Hamilton’s role for the new federal government also included financing infrastructure, such as roads and canals, protecting fledgling industries and creating monetary controls. When the 2022 CHIPS and Science Act invested $280 billion to subsidize the domestic manufacture of computer chips and billions of dollars in science and technology research, Biden was following Hamilton’s earlier blueprint. And the recent action of the Federal Reserve to raise interest rates to bring down inflation confirmed Hamilton’s long-ago recognition of the necessity for the federal government to steer the economy.

Thomas Jefferson, who opposed Hamilton’s plans for an active federal government, believed that the federal government was more likely to be corrupted by the influence of power and wealth than by keeping government local and closer to home.

The attacks on Hamilton, however, were not always so high minded. In 1797, a political opponent of Hamilton published a book accusing him of financial irregulates and of having had an affair with a married woman. The first charge was not true, but the second was accurate. Hamilton was forced to publicly admit to the affair to be able to deny the false allegation.

It is disappointing to know that American politics have not changed all that much between Hamilton’s day and the recent so far unsuccessful efforts by House Republicans to tie President Biden to the alleged financial misdealing by his son, Hunter.
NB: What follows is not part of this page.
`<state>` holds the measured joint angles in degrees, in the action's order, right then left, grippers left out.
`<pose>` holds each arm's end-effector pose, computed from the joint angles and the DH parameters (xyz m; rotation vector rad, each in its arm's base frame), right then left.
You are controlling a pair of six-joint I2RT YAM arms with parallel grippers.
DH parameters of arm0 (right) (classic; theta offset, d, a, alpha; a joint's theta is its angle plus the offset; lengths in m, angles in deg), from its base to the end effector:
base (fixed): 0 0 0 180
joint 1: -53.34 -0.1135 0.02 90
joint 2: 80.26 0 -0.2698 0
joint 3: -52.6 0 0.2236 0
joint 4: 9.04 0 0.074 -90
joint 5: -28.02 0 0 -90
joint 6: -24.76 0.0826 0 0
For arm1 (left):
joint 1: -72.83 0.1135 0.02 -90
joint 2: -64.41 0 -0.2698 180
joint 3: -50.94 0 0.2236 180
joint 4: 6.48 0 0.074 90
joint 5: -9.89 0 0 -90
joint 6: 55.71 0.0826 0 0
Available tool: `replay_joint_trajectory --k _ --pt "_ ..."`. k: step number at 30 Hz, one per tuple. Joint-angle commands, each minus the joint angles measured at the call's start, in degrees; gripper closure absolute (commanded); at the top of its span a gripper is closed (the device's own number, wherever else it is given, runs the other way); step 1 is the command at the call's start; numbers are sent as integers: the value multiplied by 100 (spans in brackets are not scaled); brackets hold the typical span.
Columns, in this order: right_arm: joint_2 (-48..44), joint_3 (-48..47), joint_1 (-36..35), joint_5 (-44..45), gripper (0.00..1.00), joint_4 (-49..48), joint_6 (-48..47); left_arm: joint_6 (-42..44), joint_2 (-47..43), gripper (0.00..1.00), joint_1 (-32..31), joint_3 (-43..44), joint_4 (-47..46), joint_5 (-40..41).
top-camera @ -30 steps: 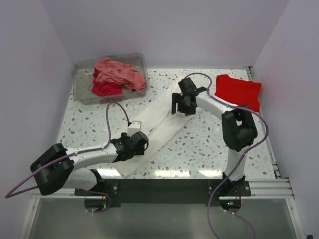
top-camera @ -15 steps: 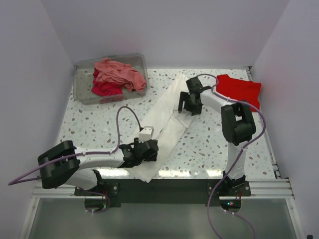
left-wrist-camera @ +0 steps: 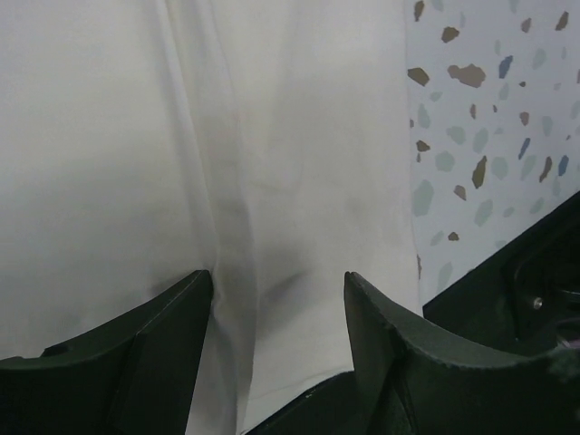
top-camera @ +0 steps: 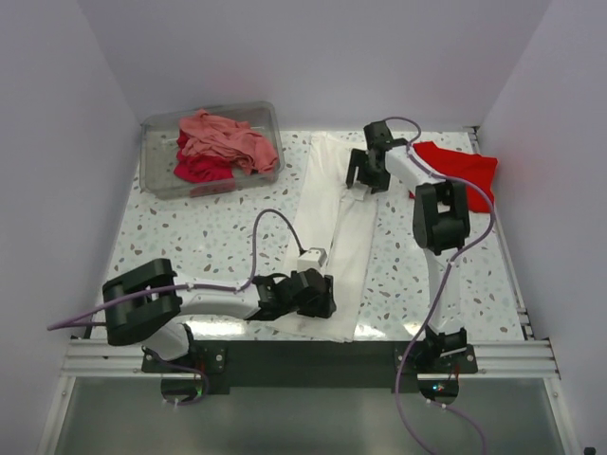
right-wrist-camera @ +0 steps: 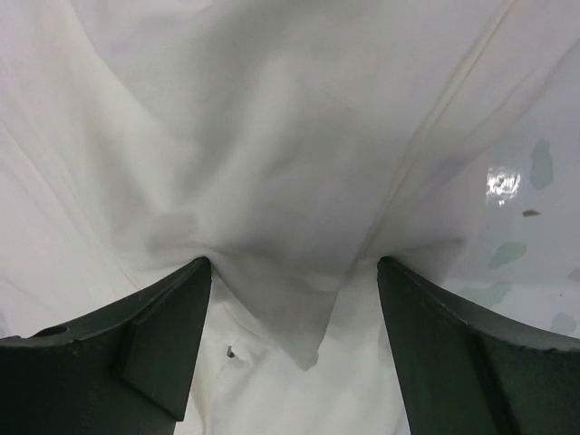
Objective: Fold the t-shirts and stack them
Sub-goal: Fold the tshirt
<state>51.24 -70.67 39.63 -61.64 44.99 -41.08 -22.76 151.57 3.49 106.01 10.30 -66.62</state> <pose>0.4790 0.1164 0.1450 0.2455 2.6629 0.2068 0.1230 -0.2716 0.1479 0.1589 2.5219 -0.7107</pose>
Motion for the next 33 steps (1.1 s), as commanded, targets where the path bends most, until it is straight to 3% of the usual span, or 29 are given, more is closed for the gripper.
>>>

But there is a more important lesson in American history — one that is purposefully ignored by small-government advocates such as Steve Bannon, who promised a daily fight to “deconstruct the administrative state” when he was President Donald Trump’s chief White House strategist, or Americans for Tax Reform founder Grover Norquist, who declared in 2001, “I don’t want to abolish government. I simply want to reduce it to the size where I can drag it into the bathroom and drown it in the bathtub.” 

As we have detailed in our book, government has built our country by steering the market from the first presidential administration to the current one. Despite “anti-government rhetoric,” government has been, and remains, essential for achieving the financial stability and prosperity essential to preserving the values of our democracy.

Sidney A. Shapiro is the Frank U. Fletcher Chair in Law, Wake Forest University, and Joseph Tomain is Dean Emeritus and Wilbert and Helen Ziegler Professor of Law, College of Law. Both are member scholars of the Center for Progressive Reform.